Ces exercices sont effectués en « multisensorialité » (toucher, goût, vue, odorat...).
Certains patients présentant des déficits importants et/ou particuliers (hyposmie, oubli à mesure) sont pris en charge individuellement.
On cherche à renforcer la mémoire par l'olfaction. Des études sont en cours, pour l'instant centrées sur des traumatisés crâniens graves (score de Glasgow initial inférieur ou égal à 8) qui présentent d'importantes séquelles mnésiques.

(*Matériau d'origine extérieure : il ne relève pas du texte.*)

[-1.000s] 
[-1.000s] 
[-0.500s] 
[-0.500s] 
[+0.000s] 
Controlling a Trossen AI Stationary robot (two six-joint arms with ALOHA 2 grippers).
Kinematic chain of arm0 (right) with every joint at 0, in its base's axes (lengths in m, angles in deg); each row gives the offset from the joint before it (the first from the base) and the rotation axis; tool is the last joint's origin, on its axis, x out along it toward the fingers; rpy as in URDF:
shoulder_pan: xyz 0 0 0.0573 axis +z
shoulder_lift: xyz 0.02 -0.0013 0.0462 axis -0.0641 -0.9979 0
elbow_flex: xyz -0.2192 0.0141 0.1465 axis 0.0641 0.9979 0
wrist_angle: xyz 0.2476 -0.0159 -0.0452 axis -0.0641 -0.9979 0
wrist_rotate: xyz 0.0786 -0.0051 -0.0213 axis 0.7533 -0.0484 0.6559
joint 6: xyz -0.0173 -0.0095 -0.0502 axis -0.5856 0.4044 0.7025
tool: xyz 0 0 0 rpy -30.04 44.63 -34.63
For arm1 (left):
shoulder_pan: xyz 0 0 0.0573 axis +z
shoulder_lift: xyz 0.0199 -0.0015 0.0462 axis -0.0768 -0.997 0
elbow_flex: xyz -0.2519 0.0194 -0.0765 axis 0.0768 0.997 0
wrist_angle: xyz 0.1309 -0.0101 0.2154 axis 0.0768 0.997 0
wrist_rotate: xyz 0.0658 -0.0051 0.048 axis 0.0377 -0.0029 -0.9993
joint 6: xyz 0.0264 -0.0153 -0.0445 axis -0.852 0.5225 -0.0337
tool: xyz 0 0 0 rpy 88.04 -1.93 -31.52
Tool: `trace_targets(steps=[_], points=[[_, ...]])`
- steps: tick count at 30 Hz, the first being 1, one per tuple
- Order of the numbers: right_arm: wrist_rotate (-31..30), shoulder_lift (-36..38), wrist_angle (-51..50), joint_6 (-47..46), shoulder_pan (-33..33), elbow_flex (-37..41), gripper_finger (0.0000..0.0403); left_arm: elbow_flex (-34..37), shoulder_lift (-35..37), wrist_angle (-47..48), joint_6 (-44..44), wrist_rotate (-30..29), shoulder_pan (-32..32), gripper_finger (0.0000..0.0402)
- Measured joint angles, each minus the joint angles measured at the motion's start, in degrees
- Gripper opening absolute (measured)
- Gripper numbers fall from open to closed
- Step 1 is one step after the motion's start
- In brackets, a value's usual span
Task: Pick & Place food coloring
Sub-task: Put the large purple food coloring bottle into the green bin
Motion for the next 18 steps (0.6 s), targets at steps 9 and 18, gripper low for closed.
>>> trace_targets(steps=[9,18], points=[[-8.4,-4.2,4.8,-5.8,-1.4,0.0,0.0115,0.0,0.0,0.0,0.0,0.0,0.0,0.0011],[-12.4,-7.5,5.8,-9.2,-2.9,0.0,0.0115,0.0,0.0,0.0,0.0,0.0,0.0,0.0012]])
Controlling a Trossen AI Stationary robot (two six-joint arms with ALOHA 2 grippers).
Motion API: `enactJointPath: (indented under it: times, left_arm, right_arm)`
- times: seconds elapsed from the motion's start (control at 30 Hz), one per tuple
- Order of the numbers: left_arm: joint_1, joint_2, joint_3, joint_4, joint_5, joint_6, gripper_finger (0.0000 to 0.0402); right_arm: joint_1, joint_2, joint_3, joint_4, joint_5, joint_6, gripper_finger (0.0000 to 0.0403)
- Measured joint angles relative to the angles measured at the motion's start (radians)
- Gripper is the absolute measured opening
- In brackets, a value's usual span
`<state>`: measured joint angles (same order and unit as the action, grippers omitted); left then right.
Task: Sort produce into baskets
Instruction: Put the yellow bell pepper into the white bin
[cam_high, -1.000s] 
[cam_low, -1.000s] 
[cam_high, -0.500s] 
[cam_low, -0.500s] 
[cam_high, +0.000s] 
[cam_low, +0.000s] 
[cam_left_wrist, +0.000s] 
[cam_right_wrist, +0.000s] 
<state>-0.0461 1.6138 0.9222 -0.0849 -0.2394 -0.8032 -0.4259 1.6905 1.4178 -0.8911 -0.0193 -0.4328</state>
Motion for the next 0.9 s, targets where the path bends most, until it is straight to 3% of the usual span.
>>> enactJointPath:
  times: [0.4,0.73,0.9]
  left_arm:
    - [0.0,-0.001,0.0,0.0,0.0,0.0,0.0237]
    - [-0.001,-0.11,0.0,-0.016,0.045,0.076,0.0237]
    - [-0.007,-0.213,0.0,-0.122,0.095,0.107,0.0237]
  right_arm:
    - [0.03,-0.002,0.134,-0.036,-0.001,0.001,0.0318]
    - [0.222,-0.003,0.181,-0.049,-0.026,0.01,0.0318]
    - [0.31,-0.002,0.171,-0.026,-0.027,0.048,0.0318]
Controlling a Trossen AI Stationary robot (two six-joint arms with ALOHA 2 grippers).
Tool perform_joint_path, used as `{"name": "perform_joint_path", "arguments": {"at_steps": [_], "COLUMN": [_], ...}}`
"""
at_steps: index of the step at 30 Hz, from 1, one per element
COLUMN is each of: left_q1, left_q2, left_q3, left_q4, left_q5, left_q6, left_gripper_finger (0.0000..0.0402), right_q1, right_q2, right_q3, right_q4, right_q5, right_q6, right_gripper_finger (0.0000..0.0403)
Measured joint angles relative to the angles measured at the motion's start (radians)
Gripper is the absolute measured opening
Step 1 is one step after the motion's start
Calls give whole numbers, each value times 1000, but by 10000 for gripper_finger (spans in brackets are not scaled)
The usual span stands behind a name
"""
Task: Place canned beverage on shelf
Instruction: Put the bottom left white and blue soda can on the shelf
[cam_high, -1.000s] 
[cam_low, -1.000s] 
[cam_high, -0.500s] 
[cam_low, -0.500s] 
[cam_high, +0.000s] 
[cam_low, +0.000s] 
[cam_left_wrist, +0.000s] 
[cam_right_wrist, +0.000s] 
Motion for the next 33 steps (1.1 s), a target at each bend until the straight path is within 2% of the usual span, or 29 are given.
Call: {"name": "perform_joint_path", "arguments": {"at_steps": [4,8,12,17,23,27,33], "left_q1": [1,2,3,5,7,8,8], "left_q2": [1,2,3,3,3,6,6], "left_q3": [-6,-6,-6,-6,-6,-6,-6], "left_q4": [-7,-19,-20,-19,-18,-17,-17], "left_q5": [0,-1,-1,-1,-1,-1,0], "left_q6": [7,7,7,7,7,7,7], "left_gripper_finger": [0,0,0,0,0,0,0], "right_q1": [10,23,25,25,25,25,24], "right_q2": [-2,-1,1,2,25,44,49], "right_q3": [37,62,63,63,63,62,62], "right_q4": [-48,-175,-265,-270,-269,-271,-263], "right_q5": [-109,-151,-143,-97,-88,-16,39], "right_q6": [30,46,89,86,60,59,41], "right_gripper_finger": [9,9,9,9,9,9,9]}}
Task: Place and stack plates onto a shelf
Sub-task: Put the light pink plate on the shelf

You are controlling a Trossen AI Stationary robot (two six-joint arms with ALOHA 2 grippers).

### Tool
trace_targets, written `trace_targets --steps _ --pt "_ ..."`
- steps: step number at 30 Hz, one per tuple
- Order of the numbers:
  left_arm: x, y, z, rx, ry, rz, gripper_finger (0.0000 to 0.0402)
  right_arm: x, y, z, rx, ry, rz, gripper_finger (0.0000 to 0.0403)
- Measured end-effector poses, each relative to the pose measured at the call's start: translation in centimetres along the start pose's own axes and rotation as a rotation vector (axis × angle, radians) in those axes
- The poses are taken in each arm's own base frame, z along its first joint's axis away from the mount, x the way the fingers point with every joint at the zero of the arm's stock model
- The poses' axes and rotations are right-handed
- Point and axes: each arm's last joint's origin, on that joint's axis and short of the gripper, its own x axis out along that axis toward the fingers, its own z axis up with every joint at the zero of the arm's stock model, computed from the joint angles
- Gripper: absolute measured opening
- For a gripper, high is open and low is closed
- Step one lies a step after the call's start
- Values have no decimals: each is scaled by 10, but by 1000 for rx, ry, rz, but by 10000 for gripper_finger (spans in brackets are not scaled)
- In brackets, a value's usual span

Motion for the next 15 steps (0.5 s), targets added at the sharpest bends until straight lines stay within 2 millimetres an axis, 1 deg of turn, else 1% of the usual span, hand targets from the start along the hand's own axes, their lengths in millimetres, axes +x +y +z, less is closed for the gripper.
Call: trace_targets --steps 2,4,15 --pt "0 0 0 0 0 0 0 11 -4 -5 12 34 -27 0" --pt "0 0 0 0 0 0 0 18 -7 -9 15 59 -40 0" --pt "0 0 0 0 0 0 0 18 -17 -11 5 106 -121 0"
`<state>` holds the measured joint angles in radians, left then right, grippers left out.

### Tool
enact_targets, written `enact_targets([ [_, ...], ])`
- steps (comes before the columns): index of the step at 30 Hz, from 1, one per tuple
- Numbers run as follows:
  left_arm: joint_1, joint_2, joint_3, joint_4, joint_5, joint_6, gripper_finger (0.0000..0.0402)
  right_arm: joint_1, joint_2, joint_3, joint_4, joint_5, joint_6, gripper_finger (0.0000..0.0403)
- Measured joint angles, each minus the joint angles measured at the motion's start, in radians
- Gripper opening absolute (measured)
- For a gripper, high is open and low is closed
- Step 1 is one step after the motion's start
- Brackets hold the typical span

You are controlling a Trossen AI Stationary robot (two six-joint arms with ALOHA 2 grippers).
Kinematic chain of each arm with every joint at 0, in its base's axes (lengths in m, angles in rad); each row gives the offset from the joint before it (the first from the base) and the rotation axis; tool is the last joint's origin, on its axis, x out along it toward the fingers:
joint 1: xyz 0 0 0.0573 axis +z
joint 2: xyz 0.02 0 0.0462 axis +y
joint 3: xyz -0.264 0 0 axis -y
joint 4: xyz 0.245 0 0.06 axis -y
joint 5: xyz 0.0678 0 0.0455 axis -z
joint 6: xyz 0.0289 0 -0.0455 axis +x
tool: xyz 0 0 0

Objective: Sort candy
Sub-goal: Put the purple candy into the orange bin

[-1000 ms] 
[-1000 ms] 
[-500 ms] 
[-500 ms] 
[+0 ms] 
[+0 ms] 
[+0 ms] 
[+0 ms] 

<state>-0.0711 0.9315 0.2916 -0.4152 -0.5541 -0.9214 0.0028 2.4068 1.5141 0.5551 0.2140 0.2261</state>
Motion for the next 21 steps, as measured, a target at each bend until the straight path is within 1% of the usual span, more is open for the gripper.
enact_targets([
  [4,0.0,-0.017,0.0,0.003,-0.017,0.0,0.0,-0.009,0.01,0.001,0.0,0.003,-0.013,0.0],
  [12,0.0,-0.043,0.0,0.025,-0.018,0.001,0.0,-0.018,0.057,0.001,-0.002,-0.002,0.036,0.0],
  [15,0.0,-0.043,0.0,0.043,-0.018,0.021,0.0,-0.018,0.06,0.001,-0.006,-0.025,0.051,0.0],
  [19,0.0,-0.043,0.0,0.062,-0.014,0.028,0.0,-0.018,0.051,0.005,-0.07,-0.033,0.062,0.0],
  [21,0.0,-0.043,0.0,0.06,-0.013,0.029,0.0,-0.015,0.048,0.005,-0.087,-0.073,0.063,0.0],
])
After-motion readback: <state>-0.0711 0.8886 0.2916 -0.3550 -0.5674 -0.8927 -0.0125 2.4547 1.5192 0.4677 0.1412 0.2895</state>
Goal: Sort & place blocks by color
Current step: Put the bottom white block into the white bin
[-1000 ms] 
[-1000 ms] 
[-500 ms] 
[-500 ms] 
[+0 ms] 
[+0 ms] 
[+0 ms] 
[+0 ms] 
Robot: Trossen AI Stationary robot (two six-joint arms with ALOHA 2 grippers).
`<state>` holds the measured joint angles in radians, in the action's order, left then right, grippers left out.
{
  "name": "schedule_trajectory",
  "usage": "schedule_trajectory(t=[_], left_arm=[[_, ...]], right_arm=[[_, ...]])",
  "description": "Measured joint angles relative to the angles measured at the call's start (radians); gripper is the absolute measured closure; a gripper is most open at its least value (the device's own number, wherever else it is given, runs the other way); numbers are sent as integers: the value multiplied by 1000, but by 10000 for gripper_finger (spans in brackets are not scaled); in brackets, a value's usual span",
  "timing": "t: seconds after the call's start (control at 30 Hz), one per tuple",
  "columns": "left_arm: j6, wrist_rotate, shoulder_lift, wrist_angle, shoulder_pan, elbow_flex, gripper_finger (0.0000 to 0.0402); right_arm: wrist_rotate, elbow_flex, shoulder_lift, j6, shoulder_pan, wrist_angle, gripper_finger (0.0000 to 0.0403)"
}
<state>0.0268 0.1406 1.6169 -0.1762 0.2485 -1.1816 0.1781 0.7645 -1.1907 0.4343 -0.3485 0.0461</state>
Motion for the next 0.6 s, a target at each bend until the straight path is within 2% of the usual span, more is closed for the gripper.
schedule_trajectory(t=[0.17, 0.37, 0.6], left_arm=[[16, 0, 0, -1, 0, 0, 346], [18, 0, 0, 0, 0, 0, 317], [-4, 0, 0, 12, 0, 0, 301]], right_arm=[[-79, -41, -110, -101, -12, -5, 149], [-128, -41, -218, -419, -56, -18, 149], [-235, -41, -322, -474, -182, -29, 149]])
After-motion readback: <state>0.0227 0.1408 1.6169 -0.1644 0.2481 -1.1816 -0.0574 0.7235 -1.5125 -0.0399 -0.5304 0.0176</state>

Comme l'explique au « Quotidien » Christiane Samuel, orthophoniste dans le service de rééducation neurologique de l'hôpital Raymond-Poincaré, l'objectif est d'évaluer en parallèle le «visuel » et l'« olfactif » et de voir si le déficit de mémoire visuelle peut être compensé par un indiçage olfactif.
Pour l'instant, ce travail porte sur 7 patients ; l'objectif est de le conduire sur 15. Pour explorer la mémoire visuelle, on dispose notamment de l'échelle BEC 96 de Signoret, qui comporte plusieurs épreuves. Par exemple, explique Christiane Samuel : on propose au sujet six images (sapin, avion, tasse...), puis on les enlève. On fait un rappel libre (quels étaient ces six objets ?) et un test de reconnaissance, en proposant, parmi quatre images, une image « cible » choisie parmi les six images initiales. Ces tests sont faits immédiatement puis en différé (une demi-heure plus tard), ce qui permet de se faire une idée de la mémoire récente et de la mémoire à long terme.
Pour explorer la mémoire olfactive, on propose six odeurs de base (lavande, chocolat, citron...) ; on les code verbalement et on fait un test de rappel verbal. On fait aussi un test de reconnaissance en glissant, parmi trois odeurs, un des six qui a déjà été sentie.
Pour l'instant, précise Christiane Samuel, les résultats sont très préliminaires. Chez certains patients, il semble que les résultats sont meilleurs pour l'olfaction. Ce qui permet d'espérer que ceux qui ont de gros problèmes de mémoire visuelle pourraient être un peu aidés par un indiçage olfactif.
Après les traumatisés crâniens, un travail du même type devrait porter sur les sujets qui ont des séquelles mnésiques dans les suites d'un AVC (notamment portant sur l'artère communicante antérieure).